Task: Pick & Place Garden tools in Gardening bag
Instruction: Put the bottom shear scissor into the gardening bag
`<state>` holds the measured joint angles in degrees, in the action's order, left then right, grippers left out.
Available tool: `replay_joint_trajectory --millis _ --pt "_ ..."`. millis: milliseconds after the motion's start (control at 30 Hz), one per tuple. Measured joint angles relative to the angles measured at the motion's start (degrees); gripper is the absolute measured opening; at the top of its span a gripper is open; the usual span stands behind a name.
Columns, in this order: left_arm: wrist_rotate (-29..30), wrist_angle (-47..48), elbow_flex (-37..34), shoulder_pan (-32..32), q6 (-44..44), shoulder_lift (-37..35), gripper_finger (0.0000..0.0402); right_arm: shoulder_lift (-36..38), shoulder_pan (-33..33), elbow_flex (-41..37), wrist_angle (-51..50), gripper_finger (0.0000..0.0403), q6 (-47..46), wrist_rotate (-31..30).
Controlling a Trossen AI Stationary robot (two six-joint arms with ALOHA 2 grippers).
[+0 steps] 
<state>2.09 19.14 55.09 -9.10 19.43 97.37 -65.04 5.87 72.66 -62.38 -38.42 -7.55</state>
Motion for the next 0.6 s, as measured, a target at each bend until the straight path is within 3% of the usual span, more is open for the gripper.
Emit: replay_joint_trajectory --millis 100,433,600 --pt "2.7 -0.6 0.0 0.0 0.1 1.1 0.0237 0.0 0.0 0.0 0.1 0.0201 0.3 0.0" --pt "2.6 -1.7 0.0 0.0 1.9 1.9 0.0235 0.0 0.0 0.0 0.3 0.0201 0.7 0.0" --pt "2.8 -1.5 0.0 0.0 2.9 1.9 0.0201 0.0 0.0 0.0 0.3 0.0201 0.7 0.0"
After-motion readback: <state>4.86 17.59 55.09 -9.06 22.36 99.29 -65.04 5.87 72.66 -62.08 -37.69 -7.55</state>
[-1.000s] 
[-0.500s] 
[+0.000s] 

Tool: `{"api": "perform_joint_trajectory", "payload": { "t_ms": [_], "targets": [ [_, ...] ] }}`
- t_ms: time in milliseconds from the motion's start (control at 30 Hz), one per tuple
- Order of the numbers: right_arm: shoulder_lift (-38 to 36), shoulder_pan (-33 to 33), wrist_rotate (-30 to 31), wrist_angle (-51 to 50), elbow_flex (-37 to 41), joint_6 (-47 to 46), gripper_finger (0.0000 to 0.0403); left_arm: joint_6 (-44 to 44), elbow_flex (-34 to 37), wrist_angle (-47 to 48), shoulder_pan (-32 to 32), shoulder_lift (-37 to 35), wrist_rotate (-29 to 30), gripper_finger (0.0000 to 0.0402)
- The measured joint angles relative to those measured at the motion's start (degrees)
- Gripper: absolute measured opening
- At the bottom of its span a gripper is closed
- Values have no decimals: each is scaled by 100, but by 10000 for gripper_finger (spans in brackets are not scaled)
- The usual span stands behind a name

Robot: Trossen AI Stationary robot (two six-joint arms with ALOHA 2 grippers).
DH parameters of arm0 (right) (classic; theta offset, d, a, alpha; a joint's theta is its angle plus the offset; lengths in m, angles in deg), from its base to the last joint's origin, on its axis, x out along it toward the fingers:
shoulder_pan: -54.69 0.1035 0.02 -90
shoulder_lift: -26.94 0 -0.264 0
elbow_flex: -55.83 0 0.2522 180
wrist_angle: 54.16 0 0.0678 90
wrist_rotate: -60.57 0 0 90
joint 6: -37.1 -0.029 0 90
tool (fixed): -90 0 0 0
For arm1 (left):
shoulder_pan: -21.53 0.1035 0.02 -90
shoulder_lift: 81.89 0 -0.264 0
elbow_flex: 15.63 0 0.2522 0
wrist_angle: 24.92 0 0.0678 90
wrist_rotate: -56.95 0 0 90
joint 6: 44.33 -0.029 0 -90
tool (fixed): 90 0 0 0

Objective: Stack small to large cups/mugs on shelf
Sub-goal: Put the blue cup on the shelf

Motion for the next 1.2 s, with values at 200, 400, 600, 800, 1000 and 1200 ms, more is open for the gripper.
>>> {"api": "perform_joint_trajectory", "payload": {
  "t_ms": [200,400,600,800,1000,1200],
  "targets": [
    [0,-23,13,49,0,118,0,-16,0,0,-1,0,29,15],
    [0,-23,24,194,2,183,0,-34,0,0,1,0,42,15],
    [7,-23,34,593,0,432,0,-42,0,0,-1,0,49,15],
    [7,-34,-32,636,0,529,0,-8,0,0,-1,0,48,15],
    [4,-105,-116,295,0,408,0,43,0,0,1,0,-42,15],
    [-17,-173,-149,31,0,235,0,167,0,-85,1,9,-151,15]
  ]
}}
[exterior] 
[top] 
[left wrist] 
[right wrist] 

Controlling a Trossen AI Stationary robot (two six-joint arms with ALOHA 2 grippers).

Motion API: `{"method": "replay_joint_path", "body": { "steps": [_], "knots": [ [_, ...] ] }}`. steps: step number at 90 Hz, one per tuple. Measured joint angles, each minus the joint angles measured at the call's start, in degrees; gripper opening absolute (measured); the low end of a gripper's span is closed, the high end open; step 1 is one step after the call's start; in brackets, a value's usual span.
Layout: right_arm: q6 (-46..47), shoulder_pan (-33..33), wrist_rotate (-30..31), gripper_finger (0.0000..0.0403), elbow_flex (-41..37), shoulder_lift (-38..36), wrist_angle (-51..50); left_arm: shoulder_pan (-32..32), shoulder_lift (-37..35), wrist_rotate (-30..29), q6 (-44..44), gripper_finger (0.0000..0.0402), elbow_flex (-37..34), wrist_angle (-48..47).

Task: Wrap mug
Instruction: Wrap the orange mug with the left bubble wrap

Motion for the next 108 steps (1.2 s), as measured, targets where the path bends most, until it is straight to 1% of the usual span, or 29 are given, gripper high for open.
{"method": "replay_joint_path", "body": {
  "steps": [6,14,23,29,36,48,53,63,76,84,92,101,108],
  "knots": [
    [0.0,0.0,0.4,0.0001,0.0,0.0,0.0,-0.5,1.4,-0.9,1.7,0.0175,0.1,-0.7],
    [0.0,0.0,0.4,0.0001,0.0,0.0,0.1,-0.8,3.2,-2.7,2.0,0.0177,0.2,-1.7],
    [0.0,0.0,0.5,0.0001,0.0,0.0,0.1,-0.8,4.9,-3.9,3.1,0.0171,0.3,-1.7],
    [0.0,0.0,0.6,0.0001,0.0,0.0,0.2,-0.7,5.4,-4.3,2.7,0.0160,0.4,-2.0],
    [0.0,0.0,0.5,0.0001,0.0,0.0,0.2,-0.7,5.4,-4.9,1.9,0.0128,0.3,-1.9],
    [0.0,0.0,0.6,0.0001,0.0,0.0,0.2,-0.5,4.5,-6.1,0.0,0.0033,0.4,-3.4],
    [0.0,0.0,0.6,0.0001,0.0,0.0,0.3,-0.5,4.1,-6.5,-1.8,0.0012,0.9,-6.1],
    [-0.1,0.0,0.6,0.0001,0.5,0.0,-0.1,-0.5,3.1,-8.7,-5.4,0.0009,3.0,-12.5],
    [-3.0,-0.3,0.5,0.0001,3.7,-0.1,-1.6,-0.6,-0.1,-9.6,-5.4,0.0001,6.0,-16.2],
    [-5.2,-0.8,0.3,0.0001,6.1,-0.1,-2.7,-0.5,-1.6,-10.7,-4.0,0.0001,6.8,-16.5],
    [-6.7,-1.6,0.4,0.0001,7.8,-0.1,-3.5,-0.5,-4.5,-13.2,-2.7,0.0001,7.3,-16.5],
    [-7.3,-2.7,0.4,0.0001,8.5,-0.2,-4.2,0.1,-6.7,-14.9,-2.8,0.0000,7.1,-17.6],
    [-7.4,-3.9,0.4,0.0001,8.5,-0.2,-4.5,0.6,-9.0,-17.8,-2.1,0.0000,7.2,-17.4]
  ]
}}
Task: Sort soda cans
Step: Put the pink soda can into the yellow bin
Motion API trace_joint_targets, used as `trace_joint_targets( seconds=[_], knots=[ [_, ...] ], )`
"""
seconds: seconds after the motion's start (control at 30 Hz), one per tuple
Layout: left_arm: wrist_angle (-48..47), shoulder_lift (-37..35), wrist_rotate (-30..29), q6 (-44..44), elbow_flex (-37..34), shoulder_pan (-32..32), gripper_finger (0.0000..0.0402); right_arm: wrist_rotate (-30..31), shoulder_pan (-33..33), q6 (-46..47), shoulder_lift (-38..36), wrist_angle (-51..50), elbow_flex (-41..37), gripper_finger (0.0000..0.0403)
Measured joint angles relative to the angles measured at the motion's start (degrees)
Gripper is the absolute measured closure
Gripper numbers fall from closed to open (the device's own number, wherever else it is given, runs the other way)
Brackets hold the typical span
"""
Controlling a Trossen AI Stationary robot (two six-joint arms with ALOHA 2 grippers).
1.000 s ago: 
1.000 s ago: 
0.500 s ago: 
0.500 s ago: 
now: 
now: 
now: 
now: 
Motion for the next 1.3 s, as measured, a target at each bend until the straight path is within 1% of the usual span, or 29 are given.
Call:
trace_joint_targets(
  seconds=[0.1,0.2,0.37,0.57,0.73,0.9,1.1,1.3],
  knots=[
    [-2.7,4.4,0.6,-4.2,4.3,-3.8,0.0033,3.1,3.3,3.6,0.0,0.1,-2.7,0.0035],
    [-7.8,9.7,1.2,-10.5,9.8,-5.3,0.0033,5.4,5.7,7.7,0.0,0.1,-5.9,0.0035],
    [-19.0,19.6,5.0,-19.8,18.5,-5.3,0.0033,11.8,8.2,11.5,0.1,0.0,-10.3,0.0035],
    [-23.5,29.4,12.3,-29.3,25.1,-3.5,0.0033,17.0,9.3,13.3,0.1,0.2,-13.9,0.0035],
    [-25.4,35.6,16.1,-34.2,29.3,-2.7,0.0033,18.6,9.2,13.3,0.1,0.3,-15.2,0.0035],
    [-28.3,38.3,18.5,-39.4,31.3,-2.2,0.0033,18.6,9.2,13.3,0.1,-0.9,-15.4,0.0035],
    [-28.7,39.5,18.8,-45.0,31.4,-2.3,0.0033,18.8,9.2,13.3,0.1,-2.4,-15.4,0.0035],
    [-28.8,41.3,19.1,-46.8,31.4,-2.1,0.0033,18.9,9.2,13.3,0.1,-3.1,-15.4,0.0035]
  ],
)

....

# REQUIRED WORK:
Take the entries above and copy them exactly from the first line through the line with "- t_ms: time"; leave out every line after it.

# EXERCISE RESULT:
Task: Pick & Place Garden tools in Gardening bag
Instruction: Put the bottom shear scissor into the gardening bag
`<state>` holds the measured joint angles in degrees, in the action's order, left then right, grippers left out.
Available tool: `replay_joint_trajectory --millis _ --pt "_ ..."`. millis: milliseconds after the motion's start (control at 30 Hz), one per tuple. Measured joint angles relative to the angles measured at the motion's start (degrees); gripper is the absolute measured opening; at the top of its span a gripper is open; the usual span stands behind a name.
Columns, in this order: left_arm: wrist_rotate (-29..30), wrist_angle (-47..48), elbow_flex (-37..34), shoulder_pan (-32..32), q6 (-44..44), shoulder_lift (-37..35), gripper_finger (0.0000..0.0402); right_arm: shoulder_lift (-36..38), shoulder_pan (-33..33), elbow_flex (-41..37), wrist_angle (-51..50), gripper_finger (0.0000..0.0403), q6 (-47..46), wrist_rotate (-31..30).
Controlling a Trossen AI Stationary robot (two six-joint arms with ALOHA 2 grippers).
[+0 steps] 
<state>2.09 19.14 55.09 -9.10 19.43 97.37 -65.04 5.87 72.66 -62.38 -38.42 -7.55</state>
Motion for the next 0.6 s, as measured, a target at each bend until the straight path is within 3% of the usual span, more is open for the gripper.
Emit: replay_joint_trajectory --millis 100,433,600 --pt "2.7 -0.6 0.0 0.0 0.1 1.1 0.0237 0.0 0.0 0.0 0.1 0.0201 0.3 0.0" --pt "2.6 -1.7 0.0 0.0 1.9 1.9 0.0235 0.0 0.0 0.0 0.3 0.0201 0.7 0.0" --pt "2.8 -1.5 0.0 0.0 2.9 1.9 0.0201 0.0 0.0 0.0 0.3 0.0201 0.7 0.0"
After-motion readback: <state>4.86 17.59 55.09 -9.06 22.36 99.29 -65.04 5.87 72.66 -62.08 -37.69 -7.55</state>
[-1.000s] 
[-0.500s] 
[+0.000s] 

Tool: `{"api": "perform_joint_trajectory", "payload": { "t_ms": [_], "targets": [ [_, ...] ] }}`
- t_ms: time in milliseconds from the motion's start (control at 30 Hz), one per tuple

Nothing more remains to be done for this exercise.